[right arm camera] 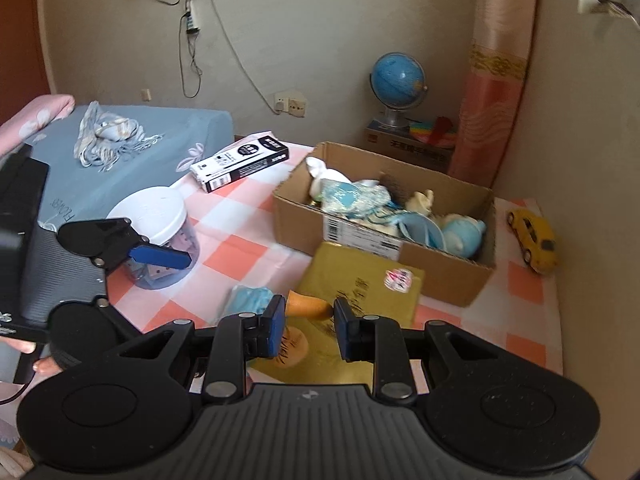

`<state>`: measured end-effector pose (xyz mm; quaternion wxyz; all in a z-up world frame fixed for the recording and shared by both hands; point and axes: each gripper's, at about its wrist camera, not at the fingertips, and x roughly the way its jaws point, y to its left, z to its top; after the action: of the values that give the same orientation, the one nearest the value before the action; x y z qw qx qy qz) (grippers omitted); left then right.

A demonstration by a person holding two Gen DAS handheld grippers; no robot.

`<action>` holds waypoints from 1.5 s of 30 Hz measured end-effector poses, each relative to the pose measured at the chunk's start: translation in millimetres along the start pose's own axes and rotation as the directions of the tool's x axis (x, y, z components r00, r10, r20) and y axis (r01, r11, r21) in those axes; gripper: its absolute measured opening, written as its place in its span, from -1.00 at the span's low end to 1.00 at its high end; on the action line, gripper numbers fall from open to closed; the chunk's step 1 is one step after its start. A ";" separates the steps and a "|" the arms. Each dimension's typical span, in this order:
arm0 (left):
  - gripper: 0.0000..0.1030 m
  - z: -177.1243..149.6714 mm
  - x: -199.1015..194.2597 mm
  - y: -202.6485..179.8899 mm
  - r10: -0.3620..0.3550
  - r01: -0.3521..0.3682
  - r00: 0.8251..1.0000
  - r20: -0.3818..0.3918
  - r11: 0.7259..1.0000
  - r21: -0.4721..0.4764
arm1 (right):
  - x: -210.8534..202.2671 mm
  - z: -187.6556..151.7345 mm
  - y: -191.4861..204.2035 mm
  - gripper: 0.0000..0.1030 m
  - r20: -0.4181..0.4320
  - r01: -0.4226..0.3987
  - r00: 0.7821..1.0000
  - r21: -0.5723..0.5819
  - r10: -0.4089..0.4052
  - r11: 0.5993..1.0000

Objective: Organize soft objects
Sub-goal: 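Grasp the blue face mask with the left tool while the right tool lifts the earplug, then carry the orange earplug into the box and open the right tool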

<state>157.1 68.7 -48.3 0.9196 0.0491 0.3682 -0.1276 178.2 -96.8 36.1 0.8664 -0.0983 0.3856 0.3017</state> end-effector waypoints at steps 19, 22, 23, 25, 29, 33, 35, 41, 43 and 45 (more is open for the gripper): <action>0.51 9.1 26.8 -5.0 0.047 -0.051 0.996 -0.080 0.997 -0.052 | -11.8 -21.1 -21.5 -0.41 0.018 0.015 1.000 0.054 -0.016 0.998; 0.35 7.6 31.4 -3.1 0.028 -0.035 0.995 -0.098 0.996 -0.077 | -13.7 -23.5 -22.7 -0.41 0.021 0.016 1.000 0.058 -0.018 0.998; 0.22 7.4 32.0 -2.7 0.018 -0.026 0.995 -0.098 0.996 -0.085 | -13.8 -24.2 -23.3 -0.41 0.020 0.016 1.000 0.059 -0.017 0.998; -0.01 7.3 32.7 -3.2 0.003 -0.013 0.995 -0.101 0.996 -0.093 | -13.6 -25.8 -24.4 -0.41 0.018 0.017 1.000 0.063 -0.019 0.998; -0.32 7.4 30.6 -4.9 -0.007 -0.001 0.995 -0.096 0.996 -0.084 | -12.4 -27.9 -26.4 -0.41 0.014 0.017 1.000 0.070 -0.018 0.997; -0.47 6.9 24.9 -3.4 -0.017 0.010 0.996 -0.087 0.997 -0.080 | -13.5 -27.8 -25.9 -0.41 0.015 0.018 1.000 0.073 -0.019 0.997; -0.50 7.1 22.2 -2.4 -0.017 0.010 0.996 -0.086 0.997 -0.076 | -14.2 -26.8 -25.2 -0.41 0.016 0.020 1.000 0.070 -0.021 0.997; -0.56 8.0 5.5 0.8 -0.002 -0.001 0.997 -0.074 0.999 -0.037 | -16.2 -26.0 -23.4 -0.41 0.022 0.021 0.999 0.060 -0.023 0.998; -0.56 9.5 -1.4 2.8 0.000 -0.002 0.998 -0.065 0.999 -0.032 | -16.9 -25.5 -23.0 -0.41 0.024 0.022 0.999 0.056 -0.023 0.998; -0.56 11.8 -9.3 5.3 -0.001 -0.001 0.999 -0.054 1.000 -0.029 | -18.1 -24.2 -22.4 -0.41 0.026 0.022 0.999 0.052 -0.023 0.998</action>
<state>159.9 73.5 -33.4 0.9100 0.0392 0.3947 -0.1208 167.4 -132.5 31.3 0.8770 -0.0764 0.3807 0.2831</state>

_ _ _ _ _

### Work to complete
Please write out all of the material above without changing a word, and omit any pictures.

### Reply
[right arm camera] 

`<state>`: measured end-effector pose (xyz mm; quaternion wxyz; all in a z-up world frame fixed for the recording and shared by both hands; point and axes: each gripper's, at about its wrist camera, not at the fingertips, and x roughly the way its jaws point, y to its left, z to its top; after the action: of the values that give the same orientation, the one nearest the value before the action; x y z qw qx qy qz) (grippers omitted); left then right.

A demonstration by a person holding two Gen DAS handheld grippers; no robot.

`<action>` holds waypoints from 1.5 s of 30 Hz measured end-effector poses, each relative to the pose measured at the chunk's start: translation in millimetres along the start pose's own axes and rotation as the directions of the tool's x axis (x, y, z components r00, r10, r20) and y axis (r01, r11, r21) in those axes; gripper: its absolute measured opening, written as its place in its span, from -1.00 at the span's low end to 1.00 at its high end; on the action line, gripper numbers fall from open to closed; the chunk's step 1 is one step after its start. A ";" separates the steps and a "|" the arms. Each dimension's typical span, in this order:
arm0 (left):
  - gripper: 0.0000..0.1030 m
  - z: -177.1243..149.6714 mm
  - x: -199.1015..194.2597 mm
  - y: -202.6485..179.8899 mm
  - r10: -0.3620..0.3550
  - r01: -0.3521..0.3682
  - r00: 0.8251..1.0000
  - r20: -0.3818..0.3918
  - r11: 0.7259..1.0000
  - r21: -0.4721..0.4764
arm1 (right):
  - x: -210.8534..202.2671 mm
  - z: -187.6556..151.7345 mm
  - y: -191.4861..204.2035 mm
  - gripper: 0.0000..0.1030 m
  - r20: -0.4181..0.4320
  - r01: -0.4226..0.3987
  - r00: 0.7821..1.0000
  - r21: -0.5723..0.5819
  - r10: -0.4089..0.4052
  - r11: 0.5993..1.0000

Objective: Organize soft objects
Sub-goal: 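Grasp the blue face mask with the left tool while the right tool lifts the earplug, then carry the orange earplug into the box and open the right tool
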
<state>157.1 68.7 -48.3 0.9196 0.0491 0.3682 -0.1276 178.2 -96.8 36.1 0.8664 -0.0983 0.3856 0.3017</state> end-effector waypoints at steps 19, 22, 23, 25, 29, 33, 35, 41, 43 and 45 (more is open for the gripper): <action>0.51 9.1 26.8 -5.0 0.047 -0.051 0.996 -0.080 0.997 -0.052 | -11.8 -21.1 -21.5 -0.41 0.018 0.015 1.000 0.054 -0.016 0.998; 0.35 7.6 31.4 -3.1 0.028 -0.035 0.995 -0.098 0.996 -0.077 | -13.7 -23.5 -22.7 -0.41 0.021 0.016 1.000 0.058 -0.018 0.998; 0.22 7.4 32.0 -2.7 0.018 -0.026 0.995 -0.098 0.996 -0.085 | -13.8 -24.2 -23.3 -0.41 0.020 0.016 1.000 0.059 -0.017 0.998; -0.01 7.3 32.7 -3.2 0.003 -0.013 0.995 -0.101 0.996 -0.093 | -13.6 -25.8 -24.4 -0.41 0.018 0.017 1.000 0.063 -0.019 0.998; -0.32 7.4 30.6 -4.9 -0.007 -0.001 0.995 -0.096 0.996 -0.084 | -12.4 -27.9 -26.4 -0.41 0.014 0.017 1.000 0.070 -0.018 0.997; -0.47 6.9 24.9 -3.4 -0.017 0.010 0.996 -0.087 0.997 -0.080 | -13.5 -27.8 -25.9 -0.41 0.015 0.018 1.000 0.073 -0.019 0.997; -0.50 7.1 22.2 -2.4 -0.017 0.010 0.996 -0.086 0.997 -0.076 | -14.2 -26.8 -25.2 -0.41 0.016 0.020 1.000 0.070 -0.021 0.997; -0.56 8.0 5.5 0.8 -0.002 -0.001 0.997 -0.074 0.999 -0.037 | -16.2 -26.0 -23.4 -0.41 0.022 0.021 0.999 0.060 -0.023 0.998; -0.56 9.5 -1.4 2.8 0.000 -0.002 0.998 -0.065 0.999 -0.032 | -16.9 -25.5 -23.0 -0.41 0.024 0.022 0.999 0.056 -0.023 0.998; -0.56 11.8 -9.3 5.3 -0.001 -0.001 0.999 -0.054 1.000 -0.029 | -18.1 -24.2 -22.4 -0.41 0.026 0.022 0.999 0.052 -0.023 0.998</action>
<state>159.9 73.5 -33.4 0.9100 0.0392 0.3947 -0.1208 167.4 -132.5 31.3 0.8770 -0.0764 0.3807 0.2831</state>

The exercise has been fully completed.